When these words are used in progressive circles – labour unions, activist groups, student spheres – it becomes an easy point of division. While self-identification is important and helps build a diverse and inclusive movement, “Millennial” is a loaded term. In addition to its taint from marketing, “Millennial” it is often used as a pejorative and creates arbitrary barriers to building broader working class solidarity.
There are important reasons to examine the effects of age on an individual’s needs in a social and economic context. However, it is important to appreciate that age is a continuum and not everyone is impacted the same way at the same age.
The “Millennial” label, like all of these generational labels, lumps everyone together in an arbitrary category, as if being born a year before or after a predetermined year gives one special super powers of reason or innate ability to use technology. Indeed, no one can even agree about which birth year should mark the beginnings of the Millennial generation.
Despite the difference in age, problems facing anyone that fall outside of the Millennial generation are also replicated among youth. The systems of oppression that affect working people, racialized people, and women in particular, have not yet been eradicated and are clearly also present among the younger generation.
Numerous studies looking at stereotypes of “young people today” show that most of the issues that faced previous generations continue to impact newer generations. This is of no surprise since neoliberal reforms have weakened social supports for generations. And while it is easy to lump people in groups, the reality is we engage with society and the economy at the individual level, not as generations. As such, an individual’s economic and social relationships have not just changed drastically for those born after 1981 compared to those born in 1975.

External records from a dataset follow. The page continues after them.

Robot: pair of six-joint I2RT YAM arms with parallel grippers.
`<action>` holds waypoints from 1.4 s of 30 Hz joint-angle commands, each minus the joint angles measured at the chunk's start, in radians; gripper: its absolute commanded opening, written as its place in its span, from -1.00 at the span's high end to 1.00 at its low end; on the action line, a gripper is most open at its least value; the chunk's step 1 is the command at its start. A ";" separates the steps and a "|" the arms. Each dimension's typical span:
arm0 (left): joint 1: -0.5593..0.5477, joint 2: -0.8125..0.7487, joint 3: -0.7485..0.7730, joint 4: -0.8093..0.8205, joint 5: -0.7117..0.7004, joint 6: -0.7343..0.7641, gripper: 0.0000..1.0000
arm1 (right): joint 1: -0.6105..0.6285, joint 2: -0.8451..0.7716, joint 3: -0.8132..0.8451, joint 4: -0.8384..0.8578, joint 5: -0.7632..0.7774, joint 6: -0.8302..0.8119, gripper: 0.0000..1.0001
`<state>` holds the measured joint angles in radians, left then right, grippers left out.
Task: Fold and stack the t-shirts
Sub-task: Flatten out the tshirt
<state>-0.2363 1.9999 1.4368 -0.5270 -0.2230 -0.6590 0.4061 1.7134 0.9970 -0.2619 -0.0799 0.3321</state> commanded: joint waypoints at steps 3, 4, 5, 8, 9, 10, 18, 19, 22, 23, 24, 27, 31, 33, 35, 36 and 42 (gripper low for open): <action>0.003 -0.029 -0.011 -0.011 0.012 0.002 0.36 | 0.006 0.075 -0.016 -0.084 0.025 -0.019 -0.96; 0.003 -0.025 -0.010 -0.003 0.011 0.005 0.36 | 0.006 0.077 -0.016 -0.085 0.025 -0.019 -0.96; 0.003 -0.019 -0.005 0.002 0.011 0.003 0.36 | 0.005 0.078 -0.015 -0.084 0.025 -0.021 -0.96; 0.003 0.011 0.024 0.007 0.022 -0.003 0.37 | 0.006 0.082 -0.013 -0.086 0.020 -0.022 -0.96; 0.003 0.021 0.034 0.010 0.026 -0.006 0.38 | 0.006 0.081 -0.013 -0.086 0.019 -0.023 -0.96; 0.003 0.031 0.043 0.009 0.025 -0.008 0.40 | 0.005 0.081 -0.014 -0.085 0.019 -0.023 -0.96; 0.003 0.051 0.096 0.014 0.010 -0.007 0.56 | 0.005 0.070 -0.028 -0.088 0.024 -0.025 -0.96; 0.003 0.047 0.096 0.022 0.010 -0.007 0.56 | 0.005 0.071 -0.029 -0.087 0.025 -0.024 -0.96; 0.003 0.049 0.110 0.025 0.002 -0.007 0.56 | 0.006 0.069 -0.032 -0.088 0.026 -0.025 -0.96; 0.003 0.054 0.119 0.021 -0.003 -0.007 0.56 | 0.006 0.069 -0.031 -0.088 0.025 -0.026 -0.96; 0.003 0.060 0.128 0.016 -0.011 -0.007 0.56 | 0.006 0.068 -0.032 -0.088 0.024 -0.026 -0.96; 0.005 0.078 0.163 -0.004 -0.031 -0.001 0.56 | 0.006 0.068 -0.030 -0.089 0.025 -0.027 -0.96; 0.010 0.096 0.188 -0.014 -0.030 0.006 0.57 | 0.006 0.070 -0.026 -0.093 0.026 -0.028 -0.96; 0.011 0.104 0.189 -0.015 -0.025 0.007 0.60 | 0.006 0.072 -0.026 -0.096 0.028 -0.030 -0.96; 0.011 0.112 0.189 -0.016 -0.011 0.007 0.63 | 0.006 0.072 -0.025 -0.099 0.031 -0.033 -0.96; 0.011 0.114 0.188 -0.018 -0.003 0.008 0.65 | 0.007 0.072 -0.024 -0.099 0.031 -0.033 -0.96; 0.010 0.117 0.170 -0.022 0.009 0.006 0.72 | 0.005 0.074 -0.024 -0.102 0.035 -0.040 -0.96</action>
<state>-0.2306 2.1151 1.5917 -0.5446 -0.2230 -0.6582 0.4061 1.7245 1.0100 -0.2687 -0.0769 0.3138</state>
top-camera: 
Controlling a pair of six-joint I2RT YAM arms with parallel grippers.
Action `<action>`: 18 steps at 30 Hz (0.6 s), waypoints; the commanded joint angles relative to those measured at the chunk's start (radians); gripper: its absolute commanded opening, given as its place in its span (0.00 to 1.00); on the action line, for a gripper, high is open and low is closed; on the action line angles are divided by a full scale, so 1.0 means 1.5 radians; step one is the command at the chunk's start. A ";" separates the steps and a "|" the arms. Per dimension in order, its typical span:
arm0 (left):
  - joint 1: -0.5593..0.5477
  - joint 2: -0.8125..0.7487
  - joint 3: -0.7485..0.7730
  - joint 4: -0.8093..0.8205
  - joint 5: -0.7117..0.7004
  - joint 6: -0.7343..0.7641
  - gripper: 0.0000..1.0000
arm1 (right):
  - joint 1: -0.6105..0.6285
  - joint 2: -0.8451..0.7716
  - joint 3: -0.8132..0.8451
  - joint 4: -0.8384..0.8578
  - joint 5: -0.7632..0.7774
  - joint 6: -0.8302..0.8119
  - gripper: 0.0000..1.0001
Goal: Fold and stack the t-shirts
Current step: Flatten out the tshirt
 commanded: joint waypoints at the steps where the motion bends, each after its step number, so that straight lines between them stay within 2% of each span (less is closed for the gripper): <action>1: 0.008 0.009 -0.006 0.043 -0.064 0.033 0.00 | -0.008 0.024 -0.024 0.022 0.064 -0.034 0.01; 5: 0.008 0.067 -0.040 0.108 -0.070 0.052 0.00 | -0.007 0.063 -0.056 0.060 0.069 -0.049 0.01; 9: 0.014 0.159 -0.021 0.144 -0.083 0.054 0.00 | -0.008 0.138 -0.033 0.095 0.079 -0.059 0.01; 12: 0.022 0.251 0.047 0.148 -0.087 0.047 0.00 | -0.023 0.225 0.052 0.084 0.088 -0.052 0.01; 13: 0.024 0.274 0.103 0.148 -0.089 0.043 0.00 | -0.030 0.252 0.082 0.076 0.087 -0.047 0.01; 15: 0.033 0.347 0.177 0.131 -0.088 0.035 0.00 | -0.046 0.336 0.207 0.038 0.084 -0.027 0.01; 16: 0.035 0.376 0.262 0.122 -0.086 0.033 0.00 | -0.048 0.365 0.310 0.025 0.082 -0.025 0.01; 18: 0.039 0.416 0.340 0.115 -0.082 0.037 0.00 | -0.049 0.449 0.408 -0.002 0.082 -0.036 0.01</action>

In progressive organizations, it is more useful to identify people according to their relation to their work. Those new to a job, those in precarious or contract work, those near retirement. This kind of orientation can be related to age, of course. And, those entering (or re-entering) the workforce may be older or younger than the median, but it is their relation to their employment, their economy, and their social group that gives insight into their issues.
There will always be reasons why consumer and communications firms refer to various age groups and attempt broadly generalize their likes, dislikes, habits, buying preferences, or voting characteristics. However, to build a lasting working class movement we must engage with individual workers without preconceptions. The trick is to avoid terms like “Millennial” – terms that divide without providing any meaningful information that might advance the movement.